• [Work required]
Where a line below includes the word "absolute", copy that line.

• [Supplied material]
------------------------------------------------------------------------

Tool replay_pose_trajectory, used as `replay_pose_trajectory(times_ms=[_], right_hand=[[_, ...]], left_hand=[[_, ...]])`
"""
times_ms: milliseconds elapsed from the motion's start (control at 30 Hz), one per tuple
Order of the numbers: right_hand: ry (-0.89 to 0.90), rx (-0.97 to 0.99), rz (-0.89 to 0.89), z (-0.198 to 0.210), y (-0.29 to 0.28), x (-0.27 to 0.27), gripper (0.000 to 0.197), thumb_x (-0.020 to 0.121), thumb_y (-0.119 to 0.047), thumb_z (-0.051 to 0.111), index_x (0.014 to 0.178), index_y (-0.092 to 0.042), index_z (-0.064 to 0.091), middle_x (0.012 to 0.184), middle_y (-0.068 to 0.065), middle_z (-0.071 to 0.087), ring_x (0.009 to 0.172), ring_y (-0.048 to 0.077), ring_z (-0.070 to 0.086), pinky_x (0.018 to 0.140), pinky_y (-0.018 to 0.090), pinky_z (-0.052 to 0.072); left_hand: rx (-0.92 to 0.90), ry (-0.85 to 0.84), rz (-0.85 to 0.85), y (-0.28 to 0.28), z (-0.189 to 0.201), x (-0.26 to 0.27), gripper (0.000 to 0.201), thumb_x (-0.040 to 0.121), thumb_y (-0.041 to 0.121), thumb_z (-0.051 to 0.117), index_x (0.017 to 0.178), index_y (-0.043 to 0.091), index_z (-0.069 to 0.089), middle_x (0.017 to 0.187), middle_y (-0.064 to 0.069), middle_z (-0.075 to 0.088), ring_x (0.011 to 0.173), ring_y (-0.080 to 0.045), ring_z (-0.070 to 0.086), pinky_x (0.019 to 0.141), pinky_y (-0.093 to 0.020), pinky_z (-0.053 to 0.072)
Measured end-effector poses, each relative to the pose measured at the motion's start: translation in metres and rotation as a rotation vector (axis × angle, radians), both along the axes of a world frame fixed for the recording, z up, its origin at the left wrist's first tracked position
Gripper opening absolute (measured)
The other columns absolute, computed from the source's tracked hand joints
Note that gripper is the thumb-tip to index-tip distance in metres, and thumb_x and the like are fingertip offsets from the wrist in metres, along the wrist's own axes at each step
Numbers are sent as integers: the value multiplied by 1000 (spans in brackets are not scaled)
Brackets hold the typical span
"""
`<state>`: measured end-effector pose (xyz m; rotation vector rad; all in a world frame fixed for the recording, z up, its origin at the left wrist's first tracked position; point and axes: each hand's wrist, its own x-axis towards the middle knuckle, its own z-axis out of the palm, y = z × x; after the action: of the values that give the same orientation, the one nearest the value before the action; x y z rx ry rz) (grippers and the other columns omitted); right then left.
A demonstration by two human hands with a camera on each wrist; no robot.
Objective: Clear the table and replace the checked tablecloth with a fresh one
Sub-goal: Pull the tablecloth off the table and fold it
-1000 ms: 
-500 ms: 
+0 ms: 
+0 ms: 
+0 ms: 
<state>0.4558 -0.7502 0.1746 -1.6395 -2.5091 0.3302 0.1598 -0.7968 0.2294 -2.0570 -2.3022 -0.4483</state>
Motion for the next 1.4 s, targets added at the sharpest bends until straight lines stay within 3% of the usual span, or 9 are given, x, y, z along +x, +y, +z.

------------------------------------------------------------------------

• [Problem solution]
Gripper opening absolute (measured)
The other columns absolute, computed from the source's tracked hand joints

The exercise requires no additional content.